Für die Auswertung nach „Collocates“ muss ein Ausgangswort bzw. eine Phrase gewählt werden, mit denen andere Wörter in einer vorab gewählten Umgebung kookkurrieren (voreingestellt ist eine Umgebung fünf Wörter links und rechts vom Suchterm). Für Superfood ergibt sich eine Häufung der Singular- und Plural-Formen von sein (ist und sind) (Screenshot 7), was die Vermutung nahelegt, dass der Anglizismus regelmäßig in Prädikationen eintritt, in denen definitorische Zuschreibungen erfolgen, wie in den folgenden Prädikativkonstruktionen:

Belege für die heilenden Kräfte von Superfood sind rar. (Focus online 7.6.2018)

Dabei ist Hafer ein wahres „Superfood“. (Spiegel online 19.4.2018)

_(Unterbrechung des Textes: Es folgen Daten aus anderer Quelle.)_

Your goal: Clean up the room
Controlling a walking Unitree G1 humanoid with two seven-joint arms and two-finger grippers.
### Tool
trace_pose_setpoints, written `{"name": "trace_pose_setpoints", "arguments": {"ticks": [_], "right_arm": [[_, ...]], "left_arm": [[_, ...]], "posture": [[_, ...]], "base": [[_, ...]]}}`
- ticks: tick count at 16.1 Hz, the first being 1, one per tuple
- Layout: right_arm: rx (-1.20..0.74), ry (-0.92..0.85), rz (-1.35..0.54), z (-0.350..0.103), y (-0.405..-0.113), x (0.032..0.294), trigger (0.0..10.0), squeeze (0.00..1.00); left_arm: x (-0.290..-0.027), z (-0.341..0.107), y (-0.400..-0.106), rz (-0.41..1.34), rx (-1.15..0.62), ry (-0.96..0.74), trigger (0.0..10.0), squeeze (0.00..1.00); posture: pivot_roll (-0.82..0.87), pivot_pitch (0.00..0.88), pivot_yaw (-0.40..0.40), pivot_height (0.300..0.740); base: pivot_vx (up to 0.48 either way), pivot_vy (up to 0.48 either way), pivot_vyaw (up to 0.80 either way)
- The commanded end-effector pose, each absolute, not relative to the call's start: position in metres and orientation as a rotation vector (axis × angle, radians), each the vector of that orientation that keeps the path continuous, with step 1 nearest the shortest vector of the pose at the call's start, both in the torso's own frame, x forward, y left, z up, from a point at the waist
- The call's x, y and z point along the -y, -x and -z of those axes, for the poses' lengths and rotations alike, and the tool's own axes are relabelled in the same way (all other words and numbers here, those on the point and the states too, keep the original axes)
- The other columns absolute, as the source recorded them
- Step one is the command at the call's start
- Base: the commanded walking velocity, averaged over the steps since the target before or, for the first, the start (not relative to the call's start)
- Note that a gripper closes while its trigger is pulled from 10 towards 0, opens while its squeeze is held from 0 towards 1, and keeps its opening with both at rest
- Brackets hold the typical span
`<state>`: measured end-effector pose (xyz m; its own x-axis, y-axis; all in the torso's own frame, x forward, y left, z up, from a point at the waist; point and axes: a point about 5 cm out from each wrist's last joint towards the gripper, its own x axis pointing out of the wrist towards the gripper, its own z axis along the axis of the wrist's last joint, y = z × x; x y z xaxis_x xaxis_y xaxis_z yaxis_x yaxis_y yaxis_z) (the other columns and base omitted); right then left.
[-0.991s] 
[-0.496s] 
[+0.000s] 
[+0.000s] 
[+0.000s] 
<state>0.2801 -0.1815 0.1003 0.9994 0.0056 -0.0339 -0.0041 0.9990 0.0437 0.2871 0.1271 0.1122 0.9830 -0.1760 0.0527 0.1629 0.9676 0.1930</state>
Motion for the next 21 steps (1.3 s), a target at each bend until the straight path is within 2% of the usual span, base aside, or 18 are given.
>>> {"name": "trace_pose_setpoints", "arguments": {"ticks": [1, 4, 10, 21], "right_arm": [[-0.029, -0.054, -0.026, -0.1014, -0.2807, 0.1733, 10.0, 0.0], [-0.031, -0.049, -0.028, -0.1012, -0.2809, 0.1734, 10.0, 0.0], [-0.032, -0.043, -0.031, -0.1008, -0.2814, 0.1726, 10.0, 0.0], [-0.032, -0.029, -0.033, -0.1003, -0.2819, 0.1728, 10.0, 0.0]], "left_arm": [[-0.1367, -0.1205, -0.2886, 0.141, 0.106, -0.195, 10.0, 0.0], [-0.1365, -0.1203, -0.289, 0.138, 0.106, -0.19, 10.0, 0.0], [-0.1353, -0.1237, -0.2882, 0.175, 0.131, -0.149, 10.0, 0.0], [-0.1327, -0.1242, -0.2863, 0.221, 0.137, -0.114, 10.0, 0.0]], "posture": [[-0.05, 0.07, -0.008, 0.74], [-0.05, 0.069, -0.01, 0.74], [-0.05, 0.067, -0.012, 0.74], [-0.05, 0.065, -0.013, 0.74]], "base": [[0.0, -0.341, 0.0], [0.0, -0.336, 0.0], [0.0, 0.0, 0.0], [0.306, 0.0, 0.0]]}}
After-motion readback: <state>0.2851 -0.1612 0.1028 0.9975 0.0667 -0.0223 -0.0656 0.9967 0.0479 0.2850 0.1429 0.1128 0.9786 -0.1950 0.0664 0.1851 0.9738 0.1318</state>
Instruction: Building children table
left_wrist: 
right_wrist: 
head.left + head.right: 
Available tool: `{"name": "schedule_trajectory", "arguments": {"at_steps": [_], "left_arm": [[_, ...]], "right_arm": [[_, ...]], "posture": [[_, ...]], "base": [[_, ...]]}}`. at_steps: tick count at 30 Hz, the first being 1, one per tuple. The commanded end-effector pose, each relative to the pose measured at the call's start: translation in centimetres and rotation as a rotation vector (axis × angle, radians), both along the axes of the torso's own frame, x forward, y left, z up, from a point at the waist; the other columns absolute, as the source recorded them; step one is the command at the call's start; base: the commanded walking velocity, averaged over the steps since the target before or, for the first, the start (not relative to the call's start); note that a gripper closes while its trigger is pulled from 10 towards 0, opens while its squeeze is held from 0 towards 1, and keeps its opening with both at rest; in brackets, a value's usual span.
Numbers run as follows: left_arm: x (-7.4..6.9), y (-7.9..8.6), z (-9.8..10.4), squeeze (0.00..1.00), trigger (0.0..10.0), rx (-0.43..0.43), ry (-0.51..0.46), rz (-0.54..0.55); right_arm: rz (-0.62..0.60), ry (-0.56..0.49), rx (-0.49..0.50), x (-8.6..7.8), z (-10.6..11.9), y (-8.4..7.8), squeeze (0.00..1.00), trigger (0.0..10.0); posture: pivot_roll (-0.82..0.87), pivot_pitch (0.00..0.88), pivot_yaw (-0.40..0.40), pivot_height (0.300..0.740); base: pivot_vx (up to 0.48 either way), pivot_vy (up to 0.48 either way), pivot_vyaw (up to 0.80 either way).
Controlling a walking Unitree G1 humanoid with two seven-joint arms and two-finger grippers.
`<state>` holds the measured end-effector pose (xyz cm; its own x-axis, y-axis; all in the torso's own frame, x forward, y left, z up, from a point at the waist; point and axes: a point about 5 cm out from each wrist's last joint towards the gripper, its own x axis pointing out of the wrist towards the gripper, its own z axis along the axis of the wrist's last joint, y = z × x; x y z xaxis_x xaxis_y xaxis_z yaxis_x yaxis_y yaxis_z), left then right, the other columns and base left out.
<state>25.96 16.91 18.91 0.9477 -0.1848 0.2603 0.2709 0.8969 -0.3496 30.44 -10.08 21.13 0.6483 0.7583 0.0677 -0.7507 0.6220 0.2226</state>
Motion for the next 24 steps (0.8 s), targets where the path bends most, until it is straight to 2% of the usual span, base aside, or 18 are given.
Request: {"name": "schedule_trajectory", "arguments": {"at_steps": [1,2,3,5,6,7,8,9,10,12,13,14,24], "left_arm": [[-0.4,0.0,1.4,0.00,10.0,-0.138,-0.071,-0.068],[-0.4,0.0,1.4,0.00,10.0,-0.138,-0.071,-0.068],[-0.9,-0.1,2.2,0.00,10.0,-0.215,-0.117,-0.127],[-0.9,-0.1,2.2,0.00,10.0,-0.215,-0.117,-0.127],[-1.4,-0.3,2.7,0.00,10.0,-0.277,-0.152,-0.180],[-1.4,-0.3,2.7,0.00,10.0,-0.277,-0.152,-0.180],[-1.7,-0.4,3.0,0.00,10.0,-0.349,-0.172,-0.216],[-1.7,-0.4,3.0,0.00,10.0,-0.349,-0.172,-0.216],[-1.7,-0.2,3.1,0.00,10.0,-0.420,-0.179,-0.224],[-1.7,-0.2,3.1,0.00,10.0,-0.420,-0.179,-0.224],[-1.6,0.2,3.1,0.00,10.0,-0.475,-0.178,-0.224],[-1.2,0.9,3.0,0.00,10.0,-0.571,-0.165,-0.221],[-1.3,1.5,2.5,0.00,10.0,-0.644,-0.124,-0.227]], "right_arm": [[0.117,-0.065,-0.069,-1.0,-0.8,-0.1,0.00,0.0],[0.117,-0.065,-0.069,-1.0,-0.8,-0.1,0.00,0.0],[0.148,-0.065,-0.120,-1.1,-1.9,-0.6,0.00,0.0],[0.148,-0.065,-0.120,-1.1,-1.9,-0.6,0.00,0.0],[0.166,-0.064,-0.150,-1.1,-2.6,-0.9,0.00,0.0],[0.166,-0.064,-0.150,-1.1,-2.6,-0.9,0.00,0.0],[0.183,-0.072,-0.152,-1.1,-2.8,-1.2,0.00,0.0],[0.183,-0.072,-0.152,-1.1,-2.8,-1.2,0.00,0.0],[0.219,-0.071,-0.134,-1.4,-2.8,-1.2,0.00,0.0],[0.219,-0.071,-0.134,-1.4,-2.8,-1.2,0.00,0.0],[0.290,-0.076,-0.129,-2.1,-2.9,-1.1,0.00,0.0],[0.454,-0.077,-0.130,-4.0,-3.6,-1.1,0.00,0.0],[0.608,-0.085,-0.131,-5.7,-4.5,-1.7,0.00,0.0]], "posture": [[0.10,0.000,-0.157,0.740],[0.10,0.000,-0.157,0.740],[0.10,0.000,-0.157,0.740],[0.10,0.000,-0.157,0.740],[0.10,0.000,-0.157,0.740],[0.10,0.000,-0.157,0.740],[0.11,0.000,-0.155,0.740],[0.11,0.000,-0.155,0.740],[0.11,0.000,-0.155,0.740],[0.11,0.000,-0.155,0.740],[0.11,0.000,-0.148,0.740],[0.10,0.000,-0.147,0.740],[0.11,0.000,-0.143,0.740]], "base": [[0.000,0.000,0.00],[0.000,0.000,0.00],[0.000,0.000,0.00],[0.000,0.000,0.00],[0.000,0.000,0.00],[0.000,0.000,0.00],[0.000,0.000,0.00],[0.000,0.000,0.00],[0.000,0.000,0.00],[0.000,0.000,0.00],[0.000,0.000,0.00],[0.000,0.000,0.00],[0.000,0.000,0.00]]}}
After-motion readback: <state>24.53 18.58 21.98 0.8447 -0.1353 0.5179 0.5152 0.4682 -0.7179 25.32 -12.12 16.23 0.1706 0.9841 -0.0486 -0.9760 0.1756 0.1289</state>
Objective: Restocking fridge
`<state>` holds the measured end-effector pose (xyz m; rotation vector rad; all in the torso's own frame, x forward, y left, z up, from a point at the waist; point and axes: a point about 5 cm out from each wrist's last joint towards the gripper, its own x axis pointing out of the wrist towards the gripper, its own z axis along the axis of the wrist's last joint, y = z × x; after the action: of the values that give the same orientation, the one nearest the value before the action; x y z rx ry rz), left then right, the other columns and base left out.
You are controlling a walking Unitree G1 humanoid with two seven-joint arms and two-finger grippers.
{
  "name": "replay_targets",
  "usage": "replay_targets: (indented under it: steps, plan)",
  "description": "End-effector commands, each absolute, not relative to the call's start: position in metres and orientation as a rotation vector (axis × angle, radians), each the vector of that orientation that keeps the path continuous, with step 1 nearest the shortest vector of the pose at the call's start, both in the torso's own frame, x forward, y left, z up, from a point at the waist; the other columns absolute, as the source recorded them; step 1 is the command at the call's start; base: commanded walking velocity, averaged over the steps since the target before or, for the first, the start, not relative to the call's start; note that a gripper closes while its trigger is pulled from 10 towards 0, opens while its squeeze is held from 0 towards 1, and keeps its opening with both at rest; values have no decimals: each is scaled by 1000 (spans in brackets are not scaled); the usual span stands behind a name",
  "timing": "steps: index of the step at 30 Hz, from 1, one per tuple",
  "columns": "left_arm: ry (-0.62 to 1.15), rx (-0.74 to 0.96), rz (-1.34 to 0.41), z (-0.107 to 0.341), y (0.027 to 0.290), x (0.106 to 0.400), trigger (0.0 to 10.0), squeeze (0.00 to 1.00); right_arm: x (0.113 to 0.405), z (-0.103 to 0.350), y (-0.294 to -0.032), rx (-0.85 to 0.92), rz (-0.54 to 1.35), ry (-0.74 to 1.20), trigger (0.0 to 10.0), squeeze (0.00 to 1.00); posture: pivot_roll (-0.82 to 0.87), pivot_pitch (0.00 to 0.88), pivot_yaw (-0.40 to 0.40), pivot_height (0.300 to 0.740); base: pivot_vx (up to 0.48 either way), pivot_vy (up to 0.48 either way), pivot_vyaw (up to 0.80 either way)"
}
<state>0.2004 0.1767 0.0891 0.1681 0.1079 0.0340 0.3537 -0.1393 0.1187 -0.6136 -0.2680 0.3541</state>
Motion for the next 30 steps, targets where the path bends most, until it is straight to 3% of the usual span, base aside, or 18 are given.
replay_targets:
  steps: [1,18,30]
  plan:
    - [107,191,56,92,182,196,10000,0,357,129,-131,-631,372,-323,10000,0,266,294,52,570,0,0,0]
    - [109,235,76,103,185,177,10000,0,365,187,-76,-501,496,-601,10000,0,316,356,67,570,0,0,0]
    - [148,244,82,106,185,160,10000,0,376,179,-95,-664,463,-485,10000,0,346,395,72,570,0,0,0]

Eine Keyword List kann nur dann erstellt werden, wenn vorab unter „Tool Preferences“ ein Vergleichskorpus in AntConc hochgeladen wurde. Für das Superfood-Korpus würde sich z.B. ein thematischer Kontrast zu globaleren Ernährungsartikeln anbieten, die vermutlich weniger metadiskursive Spuren aufweisen, da die Definitionen weniger strittig sind. Anzunehmen ist darüber hinaus, dass in geringerem Maße Konstruktionen des Definierens und Zuordnens auftreten.

Fazit:

Diese korpuslinguistische Mini-Studie hat die Bezeichnung Superfood als Modewort ausgewiesen, dessen Gesundheitseffekt mit einzelnen Lebensmitteln und Inhaltsstoffen korrespondiert und dessen Gesundheitswirkung im öffentlichen Pressediskurs (kritisch) diskutiert wird.